I don't know the answer to your question, but I can imagine how something can expand if it's infinite. Imagine an infinitelylong rubber band in front of you. Now imagine grabbing it with two hands and pulling them away from each other, causing the rubber band to stretch. If you take a sharpie, and paint dots on a spot representing planets or whatever else, they will pull away from eachother as you stretch the rubber band.
Take the set of positive integers (0, 1, 2…). Double them, so you have (0, 2, 4…). You had an infinite list of numbers, all "compact" (no room for more positive integers inbetween them), and with a simple mathematical transform, you've given yourself space for a second equally-sized infinity of integers to fit neatly inside of them.
While this comparison highlights that yes, there are very many possible Go games, it's really apples to oranges.

The real comparison would be the number of pieces on a Go board (19x19 = 361) compared to the number of atoms in the universe. And then to compare the number of possible board positions in Go, with the number of possible atom positions in the universe, and in this case I think the universe wins.....

especially considering all go boards exist _within_ the universe!
Go is very complex, and the fact that DeepMind could tackle this complexity is a huge technical achievement. No minimax-based AI could have tackled such a large state space.
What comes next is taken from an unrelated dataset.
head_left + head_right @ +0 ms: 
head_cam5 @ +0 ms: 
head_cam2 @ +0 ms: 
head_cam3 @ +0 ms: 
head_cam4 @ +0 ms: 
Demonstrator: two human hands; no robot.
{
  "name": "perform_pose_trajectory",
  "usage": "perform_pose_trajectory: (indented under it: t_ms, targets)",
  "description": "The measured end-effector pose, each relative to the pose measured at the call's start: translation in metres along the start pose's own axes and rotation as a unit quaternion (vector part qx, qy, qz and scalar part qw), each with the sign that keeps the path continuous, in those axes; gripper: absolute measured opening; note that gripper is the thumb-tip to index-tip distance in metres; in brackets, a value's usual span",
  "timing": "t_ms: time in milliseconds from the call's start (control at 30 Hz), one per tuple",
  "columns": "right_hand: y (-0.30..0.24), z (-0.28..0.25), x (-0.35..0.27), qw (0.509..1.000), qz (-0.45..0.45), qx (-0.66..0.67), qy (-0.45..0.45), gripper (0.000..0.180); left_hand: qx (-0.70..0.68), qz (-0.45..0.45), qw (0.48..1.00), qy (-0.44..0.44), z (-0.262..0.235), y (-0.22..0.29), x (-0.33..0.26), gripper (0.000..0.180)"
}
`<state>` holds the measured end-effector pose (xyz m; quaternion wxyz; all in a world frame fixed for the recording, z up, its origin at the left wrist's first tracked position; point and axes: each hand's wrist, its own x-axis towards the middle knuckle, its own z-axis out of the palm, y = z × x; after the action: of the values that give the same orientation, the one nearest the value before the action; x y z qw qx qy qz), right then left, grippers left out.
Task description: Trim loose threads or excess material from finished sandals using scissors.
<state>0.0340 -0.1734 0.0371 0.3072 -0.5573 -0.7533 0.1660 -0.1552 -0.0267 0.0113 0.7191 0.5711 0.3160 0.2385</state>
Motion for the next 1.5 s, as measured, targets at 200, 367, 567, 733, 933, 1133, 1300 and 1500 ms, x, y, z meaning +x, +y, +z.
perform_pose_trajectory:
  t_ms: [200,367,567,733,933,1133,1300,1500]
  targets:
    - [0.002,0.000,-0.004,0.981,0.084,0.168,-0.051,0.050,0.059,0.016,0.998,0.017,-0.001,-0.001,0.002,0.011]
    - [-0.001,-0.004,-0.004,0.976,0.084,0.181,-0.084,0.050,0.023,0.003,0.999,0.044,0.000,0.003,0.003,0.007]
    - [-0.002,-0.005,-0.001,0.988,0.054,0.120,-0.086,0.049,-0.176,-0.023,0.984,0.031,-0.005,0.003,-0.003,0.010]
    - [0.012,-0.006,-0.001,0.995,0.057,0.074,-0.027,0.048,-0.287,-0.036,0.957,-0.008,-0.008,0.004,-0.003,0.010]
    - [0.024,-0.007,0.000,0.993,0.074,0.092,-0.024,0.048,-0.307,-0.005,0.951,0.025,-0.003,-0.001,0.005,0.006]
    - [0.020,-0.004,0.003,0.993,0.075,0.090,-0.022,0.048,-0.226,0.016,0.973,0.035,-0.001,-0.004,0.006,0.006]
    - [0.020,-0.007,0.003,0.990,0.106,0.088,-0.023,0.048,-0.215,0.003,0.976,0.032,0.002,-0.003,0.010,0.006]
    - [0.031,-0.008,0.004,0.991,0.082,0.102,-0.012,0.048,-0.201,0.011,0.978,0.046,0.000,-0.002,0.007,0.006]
However, other problems have even larger state spaces. Imagine writing an AI which read project Euler problem descriptions (in English) and output working code (in some given programming language). Keep outputs limited to 100-line scripts, max 80 characters per line.

There's roughly 100 usable characters in ASCII, so the possible space of 100-line programs is roughly:

(10^2)^(80 * 100) = 10^16000.

You could simplify this by having the AI work with predefined tokens rather than individual characters, but it's still a vast amount of combinations. Then consider 1000-line or 10000-line programs, and you see how high a mountain AI still has to climb. Humans are able to "compress" this state space via conceptual reasoning, which is much more complex than the "pattern recognition" many deep learning researchers are chasing.

(See "Introduction to Objectivist Epistemology" for more on how humans think in concepts - I'm planning to write more at some point on how this book shows where the practical limits of AI lie).

> the total number of atoms in all those universes combined would be close

Close?? Wouldn't it still be roughly 10 billion times smaller...?

When you're dealing with numbers on the order of 10^80 to 10^170, I think you're entitled to calling that "close".
The ratio is 10^90 which is not small. The subtractive difference rounds to 10^170. In either case, I think its fair to say that 10^170 is unimaginably larger than 10^80.

But if differences become so large we cannot imagine the differences, then we could imagine there are no differences at all, so ... psychologically/subjectively there would be no difference?

The comparison in question is between 10^170 and 10^160 (= 10^80 * 10^80). So "just" a factor of 10^10.